Some government apologist on C4 news claimed that evidence collected in this manner had helped to solve 3,000 offences. Now even if we assume that the gentleman in question isn’t being deliberately disigenuous this would seem to raise a number of questions: 1) What are these offences and how serious were they? The implication was that they were all murders or similar, but I doubt that’s the case; 2) How crucial was this evidence? Did it play a central role or merely an incidental one, which in practice made no difference to the case in question. Again the implication was that it was the latter, but it’s worth emphasising that a case based entirely on DNA evidence is pretty shaky. CSI makes great TV, but it isn’t all that realistic.
That C4 piece had me screaming at the telly, which is fairly common these days when Home Office spokesmen are on (they also had Hyde, who provoked a similar reaction, mainly due to him again insinuating that the police don’t arrest and take your DNA for no reason; ‘if we put the cuffs on, you’re guilty, sunshine’, was the implication). There’s something remarkably nasty going on here when the key legal definition of innocence is being drastically rewritten (innocent not on DNA register isn’t the same as innocent on DNA register) by the police without anyone else being consulted. It’s not the police state I’m worried about, it’s the state of the police.
Anyway, with the help of the Home Office themselves, it’s possible to have a guess at the number of crimes *towards the solving of which innocent people’s DNA samples contributed* - it’s apparently about 250 ‘crime scene samples’, but only 120 actual crimes are mentioned, presumably the most serious ones. Pretty much 200,000 innocent people (by the conventional legal definition, not Hyde’s ghastly rewriting) are on it, which gives rather a low hit rate. This, coupled with the cost of taking and keeping samples does tend to suggest it’s a waste of effort which only benefits the sort of DNA testing company Mr. Blunkett so kindly offered his services to. That’s ‘waste of effort’ as regards crime solving, which is the alleged benefit - as regards criminalising the entire population so anyone who incurs the Government’s displeasure can easily be smeared and linked to some crime it’s probably good value. But that’s just my cynicism coming to the fore again.
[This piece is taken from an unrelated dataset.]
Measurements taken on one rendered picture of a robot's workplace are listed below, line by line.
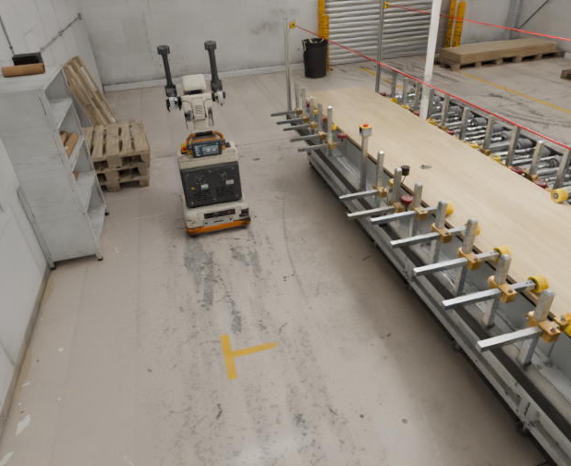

For the original report, search for “9498 DNA Expansion 5th” on Google. Take a copy, do some maths - comparing the rate of increase of innocent people on the register against the rate of increase in DNA samples obtained from crime scenes is instructive.
Do the figures for the number of children whose DNA profiles are being stored on the National DNA Database include:
Euan Blair son of Prime Minister Tony Blair, aged 16, drunk and disorderly.
William Straw - son of the then Home Secretary Jack Straw, aged 17, suspicion of supplying cannabis in a sting by The Mirror newspaper.
It wasn’t so long ago the Police Federation was up in arms at the suggestion that the DNA of all police officers be put on the database. I can’t remember what their objections was. Perhaps someone could enlighten me.